Friday, Jul. 16, 1965

The Rothschilds & The Mind

Charles de Gaulle is really Jewish. So are Konrad Adenauer, Queen Elizabeth, Lyndon Baines Johnson, Francisco Franco and Fidel Castro, and so was John F. Kennedy. That, at least, is what it says in Les Juifs (The Jews), a new novel about world Jewry, "known and unknown," by French Satirist Roger Peyrefitte, 57, whose Keys of Saint Peter was attacked as "lewdly libelous" by the Vatican in 1956 and promptly sold half a million copies in Italy and France. The Jews may do equally well, largely because France's mighty De Rothschilds brought suit to get the book banned in France last week--and lost.

Written in incidental French camp style, The Jews reads a lot like the phone book: great cast of characters but not much plot. Such as it is, the story concerns the engagement of a beautiful Gentile and a wealthy young baron named Sauel de Goldschild. This provides endless opportunities to discuss mixed marriages (like those of the Rothschilds), circumcision, Jews in the church, Jews and sex, Jews in finance (such as guess who), and Jews in politics (Peyrefitte maintains that the De Rothschilds have had "jockeys" in French Cabinets since World War I, the present incumbent being Premier Georges Pompidou, a former director-general of the Rothschild bank in Paris).

Peyrefitte also goes through some tortuous onomastics to "prove" that dozens of famous people have Jewish ancestors. De Gaulle, for example, remarked during a visit to Germany in 1962 that he had a great-great-grandfather named Kolb. Indeed, there are three Kolbs listed in Who's Who in World Jewry. Voil`a!

To hear the author tell it, his motives for writing the book were purely humanitarian. "From the moment that the Jews are no longer a minority but a majority," he explains, "the Jewish problem, which is one of a minority, ceases to be one." Barons Guy (TIME cover, Dec. 20, 1963) and Edmond de Rothschild went to court on the grounds that the book contained "a string of intolerable defamations and offenses to the dignity and consideration of a great family." In defense, Peyrefitte's lawyer argued that the Rothschilds, "like all the greats of this world, are open to public criticism."

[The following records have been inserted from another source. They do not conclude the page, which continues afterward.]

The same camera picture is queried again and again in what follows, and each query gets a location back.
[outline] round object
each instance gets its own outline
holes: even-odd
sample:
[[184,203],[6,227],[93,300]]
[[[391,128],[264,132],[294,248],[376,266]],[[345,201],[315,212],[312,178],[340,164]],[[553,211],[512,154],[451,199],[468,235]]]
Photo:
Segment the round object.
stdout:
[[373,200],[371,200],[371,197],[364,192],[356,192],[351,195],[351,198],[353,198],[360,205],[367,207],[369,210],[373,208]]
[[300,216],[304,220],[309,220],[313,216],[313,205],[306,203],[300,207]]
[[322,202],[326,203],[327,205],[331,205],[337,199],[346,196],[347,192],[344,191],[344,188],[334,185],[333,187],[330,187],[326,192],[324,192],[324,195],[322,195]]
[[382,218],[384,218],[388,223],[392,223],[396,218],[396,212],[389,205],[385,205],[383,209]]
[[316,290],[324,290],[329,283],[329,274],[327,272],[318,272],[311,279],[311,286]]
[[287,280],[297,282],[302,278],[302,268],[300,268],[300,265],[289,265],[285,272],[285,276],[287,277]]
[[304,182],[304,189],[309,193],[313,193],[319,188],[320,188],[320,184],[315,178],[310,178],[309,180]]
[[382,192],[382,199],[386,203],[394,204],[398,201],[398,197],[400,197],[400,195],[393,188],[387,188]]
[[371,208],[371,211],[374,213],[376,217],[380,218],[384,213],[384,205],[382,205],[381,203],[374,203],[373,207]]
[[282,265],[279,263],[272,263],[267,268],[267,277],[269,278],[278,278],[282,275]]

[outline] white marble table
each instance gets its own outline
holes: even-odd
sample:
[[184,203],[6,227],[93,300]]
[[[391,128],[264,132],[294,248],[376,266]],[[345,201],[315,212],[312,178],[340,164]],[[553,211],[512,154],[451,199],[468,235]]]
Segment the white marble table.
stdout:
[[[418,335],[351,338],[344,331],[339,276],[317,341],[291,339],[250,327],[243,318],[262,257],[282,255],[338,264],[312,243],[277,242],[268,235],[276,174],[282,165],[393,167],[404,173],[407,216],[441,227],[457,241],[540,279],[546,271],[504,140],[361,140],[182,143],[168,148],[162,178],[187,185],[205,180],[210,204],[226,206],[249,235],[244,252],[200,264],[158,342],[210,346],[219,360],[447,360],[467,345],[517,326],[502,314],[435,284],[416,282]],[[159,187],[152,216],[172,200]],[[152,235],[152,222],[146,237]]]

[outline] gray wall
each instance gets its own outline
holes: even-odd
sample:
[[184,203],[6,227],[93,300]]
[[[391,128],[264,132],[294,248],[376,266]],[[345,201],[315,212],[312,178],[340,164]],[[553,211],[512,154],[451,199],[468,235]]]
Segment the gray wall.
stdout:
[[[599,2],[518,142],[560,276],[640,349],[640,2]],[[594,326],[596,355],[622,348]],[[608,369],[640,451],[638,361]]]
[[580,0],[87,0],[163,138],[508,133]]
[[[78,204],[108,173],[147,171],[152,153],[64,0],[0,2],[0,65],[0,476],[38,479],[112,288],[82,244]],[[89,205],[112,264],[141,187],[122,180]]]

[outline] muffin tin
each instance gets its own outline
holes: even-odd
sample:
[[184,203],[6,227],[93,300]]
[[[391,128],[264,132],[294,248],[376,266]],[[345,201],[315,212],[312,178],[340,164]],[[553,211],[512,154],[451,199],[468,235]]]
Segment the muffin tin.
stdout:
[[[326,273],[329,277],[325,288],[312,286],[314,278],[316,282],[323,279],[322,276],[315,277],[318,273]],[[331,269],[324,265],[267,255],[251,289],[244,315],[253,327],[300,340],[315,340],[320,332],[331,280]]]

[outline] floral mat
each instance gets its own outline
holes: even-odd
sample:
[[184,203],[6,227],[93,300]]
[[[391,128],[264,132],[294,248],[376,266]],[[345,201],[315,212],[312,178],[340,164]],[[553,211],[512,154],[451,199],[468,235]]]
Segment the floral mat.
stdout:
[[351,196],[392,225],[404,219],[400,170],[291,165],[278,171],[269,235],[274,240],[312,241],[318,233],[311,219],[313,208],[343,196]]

Justice Rouanet de Vigne-Lavit agreed with the defense, ordered Peyrefitte's publisher merely to delete eleven lines of the 514-page book that raise a question about Edmond's lineage. Crowed Peyrefitte: "This time the Rothschilds have been beaten by the mind, by literature. They thought they were strong enough to win this one because they had Pompidou. At least this proves that the government is still honest." And that authors have a lot of leeway.